Бабка Авдотья устала от своего рассказа. Было заметно, даже на старческом лице ее, черноту и горесть, что вылезли смрадной жижей из глубин ветхой памяти. Она попросила воды, Рома тот час же принес ей стакан. Потом она сняла молча китель, спрятала его назад в шкаф и попросив извинить ее, прилегла на диван. Теперь уже не было ни силы в голосе, ни блеска в глазах, только тягостная и печальная в природе своей дремучая старость. Остаток повести договорила бабка Авдотья уже с трудом, слабеющим голосом, то и дело сбиваясь и путаясь. Роме с Викой запомнилось, среди прочего, что провоевала их любимая бабуля до конца войны – с начала в партизанах, а потом, по ходатайству командира Абакова – в рядах СМЕРШ. А последние слова ее повествования будто выгравировались в памяти ребят.

 

«Знайте, внуки, помните слова старой бабки вашей, – говорила она. – Такие вот «Никифоры» повсюду среди людей. Они ходят как человеки, да во всем на них похожи, но внутри них нет ничего человеческого. Только и знают они, что о животе своем заботиться, длить век свой во мраке, да похоть тешить. Другие люди для них – что-то навроде комаров жужжащих, да и то комар поди больше уважения в них сыщет. Когда придет враг (бабка сказала с полной уверенностью, что враг непременно снова придет), они тут же к нему переметнутся, потому что нет для них, кроме себя, ничего святого. И никакого дела здесь нет ни в политике, ни в борьбе за свободу, ни в че таком. У них никаких принципов нет, кроме себялюбия. Они будут убивать детей, будут насиловать, истязать и резать… потому как никого другого, после себя за человека не держат. Поверьте уж мне, внучки, со времен войны ничего в них не поменялось, и сами они никуда не подевались, теперь только личины у них другие. Учитесь узнавать их среди людей, бойтесь повернуться к ним спиной, и, когда придет враг, первыми их истребляйте, иначе они истребят вас…».

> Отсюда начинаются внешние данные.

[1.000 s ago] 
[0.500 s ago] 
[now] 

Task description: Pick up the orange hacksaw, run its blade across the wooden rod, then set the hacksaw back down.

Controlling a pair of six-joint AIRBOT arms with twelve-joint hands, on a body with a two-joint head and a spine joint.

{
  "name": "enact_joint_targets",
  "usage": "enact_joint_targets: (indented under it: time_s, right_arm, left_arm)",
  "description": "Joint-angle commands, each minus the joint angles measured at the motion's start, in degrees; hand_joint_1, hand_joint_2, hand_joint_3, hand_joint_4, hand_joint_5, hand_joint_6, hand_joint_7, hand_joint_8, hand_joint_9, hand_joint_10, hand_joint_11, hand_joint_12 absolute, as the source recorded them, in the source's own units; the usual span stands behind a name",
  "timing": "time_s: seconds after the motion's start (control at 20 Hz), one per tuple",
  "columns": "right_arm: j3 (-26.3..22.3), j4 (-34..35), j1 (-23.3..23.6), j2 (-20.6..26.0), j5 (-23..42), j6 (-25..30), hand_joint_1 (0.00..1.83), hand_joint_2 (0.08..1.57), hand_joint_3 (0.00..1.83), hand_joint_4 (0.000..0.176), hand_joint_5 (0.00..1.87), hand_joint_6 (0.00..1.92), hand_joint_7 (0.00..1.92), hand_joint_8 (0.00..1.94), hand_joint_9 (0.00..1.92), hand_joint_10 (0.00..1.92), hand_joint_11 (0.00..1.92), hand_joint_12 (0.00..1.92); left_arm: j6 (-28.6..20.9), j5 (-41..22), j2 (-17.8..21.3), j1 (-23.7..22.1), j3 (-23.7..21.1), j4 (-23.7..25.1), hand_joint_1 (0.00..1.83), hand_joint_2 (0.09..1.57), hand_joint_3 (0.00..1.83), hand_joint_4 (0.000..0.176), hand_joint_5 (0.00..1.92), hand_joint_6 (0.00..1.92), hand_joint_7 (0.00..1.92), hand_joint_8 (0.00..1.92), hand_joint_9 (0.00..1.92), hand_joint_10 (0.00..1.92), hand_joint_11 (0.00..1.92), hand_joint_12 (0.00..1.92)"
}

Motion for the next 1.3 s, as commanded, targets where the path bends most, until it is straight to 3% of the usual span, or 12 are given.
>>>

…………………………………………………………………………………………………………….

Бабка Авдотья умерла через несколько дней после того «праздничного» обеда. Она будто смогла наконец расслабиться и расстаться со своей изношенной плотью. Многие на похоронах даже видели слабую улыбку на устах усопшей. Особенно сильно эта улыбка, неким надменным оскорблением, раздражала «родственничков», узнавших от Ромы с Викой о судьбе бабкиной квартиры. «Вот старая ведьма, – думали они, – мало того, что не дохла чуть не до ста лет, так и еще и хату зажилила!» Конечно, в таком именно виде недовольство оформлялось в лишенных бремени морали головах Виталия и Светланы.

Долгую и очень сложную жизнь прожила Авдотья и ушла из нее с ощущением полноценности и завершенности бытия. Многое, впрочем, из своей биографии унесла она с собой в могилу. Избегая кощунства и принимая во внимание безмерное уважение к памяти о человеке, можно упомянуть лишь об одном факте, что соединился с небытием вместе с бабкой Авдотьей.

После войны, где-то через полгода, уволилась она в запас. Ввиду секретности проводимых СМЕРШем операций, с Авдотьи была взята расписка, согласно которой, пробыла она всю войну в эвакуации и была труженицей тыла. Ну, подумала она, ради Бога! Придет время, когда можно будет, тогда и откроется всем ее правда. Начала жить Авдотья мирной жизнью с того, что уехала на Урал, к брату и отцу, которых успели эвакуировать из Орла за несколько дней до оккупации. Других родственников у нее не осталось, потому ехать-то было ей больше некуда, а одной оставаться совсем не хотелось. Отец и брат были несказанно рады Авдотье, тому даже не столько, что она вдруг явилась, а что вообще жива.